Exercise requirements: Search the data for the word "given". Reproduce every line where it is found.

[Extracted data entries]
Content starts

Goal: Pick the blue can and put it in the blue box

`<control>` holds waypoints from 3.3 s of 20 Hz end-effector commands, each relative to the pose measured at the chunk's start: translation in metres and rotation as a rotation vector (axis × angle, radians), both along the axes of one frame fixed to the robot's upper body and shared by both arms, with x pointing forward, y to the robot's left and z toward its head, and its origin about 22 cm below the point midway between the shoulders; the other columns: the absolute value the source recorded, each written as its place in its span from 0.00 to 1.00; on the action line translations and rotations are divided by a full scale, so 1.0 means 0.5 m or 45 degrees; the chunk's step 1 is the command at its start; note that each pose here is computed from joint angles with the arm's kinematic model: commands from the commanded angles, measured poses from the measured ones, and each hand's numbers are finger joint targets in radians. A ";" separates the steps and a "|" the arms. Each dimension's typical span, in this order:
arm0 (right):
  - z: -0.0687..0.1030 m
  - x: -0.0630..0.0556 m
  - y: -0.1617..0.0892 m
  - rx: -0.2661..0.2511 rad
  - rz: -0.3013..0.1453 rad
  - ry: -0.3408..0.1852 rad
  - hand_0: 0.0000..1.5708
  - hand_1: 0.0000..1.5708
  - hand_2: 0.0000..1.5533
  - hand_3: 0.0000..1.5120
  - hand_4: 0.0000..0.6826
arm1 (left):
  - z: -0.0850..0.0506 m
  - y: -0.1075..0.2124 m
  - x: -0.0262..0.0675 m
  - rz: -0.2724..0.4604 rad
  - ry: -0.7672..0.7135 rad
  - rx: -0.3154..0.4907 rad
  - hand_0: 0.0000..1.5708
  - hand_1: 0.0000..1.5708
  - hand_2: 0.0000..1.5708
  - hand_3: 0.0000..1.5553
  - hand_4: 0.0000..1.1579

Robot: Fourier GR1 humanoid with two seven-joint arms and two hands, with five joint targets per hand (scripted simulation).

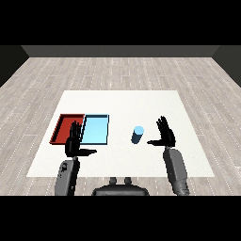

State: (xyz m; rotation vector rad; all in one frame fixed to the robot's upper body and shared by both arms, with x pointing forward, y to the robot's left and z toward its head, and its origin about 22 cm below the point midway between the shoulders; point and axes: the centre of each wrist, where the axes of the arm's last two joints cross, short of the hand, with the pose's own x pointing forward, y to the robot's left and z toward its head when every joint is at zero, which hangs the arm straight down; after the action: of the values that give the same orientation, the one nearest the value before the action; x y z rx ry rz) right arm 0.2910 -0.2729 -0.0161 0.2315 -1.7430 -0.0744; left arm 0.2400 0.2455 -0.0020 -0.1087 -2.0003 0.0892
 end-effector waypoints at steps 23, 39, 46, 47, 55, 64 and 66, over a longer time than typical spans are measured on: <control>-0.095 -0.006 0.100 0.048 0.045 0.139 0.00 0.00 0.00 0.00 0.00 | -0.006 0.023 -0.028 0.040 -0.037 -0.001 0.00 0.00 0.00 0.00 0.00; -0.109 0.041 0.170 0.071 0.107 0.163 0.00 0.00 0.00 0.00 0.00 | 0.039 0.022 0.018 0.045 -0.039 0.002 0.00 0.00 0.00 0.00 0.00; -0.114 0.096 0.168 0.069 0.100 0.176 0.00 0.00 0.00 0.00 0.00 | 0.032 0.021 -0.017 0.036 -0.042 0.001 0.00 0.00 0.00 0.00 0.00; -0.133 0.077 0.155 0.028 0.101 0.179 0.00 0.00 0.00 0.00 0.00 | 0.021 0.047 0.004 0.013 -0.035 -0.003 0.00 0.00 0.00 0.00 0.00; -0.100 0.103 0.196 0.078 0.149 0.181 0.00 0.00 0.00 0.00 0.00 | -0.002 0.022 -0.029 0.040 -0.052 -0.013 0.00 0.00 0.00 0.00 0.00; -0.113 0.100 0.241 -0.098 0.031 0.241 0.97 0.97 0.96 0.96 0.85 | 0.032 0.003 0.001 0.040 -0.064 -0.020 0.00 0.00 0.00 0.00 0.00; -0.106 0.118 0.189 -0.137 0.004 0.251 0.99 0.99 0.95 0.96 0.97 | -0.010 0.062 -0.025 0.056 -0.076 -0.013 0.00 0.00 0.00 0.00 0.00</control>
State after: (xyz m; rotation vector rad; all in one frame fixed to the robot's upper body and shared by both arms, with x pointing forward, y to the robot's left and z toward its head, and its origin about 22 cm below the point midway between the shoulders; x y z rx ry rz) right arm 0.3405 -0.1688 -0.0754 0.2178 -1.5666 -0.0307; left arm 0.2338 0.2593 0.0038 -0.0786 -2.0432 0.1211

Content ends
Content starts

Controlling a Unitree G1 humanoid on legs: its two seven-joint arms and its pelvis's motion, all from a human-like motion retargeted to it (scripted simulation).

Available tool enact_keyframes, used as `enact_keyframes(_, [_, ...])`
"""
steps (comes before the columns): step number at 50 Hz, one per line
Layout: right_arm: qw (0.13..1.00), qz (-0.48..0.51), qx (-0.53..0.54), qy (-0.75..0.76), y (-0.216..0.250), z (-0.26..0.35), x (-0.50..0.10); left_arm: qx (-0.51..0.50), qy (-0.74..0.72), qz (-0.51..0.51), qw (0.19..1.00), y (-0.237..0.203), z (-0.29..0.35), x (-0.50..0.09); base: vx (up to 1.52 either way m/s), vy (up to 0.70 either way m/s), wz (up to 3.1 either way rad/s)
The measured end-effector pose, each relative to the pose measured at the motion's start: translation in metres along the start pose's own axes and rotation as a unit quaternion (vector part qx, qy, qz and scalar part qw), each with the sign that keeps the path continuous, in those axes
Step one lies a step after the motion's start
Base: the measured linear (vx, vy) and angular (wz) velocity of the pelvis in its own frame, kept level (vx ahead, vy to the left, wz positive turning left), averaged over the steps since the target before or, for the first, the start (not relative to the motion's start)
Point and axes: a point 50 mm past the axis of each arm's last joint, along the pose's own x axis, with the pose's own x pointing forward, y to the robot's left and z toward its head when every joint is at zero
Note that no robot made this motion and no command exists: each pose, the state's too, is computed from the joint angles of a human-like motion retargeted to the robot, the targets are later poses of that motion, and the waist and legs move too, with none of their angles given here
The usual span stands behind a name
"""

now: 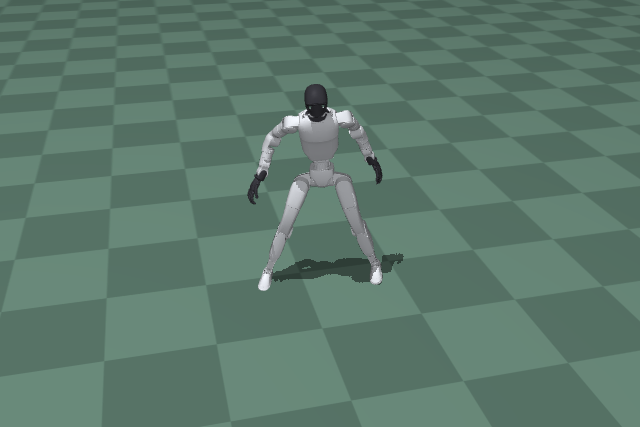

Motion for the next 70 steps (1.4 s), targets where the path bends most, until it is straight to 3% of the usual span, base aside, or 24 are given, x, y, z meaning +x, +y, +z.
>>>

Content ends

Solution for this task:
Note that no robot made this motion and no command exists: each pose, the state's too, is computed from the joint angles of a human-like motion retargeted to the robot, the targets are later poses of that motion, and the waist and legs move too, with none of their angles given here
Motion for the next 70 steps (1.4 s), targets where the path bends most, until it is straight to 3% of the usual span, base aside, or 24 are given, x, y, z meaning +x, +y, +z.

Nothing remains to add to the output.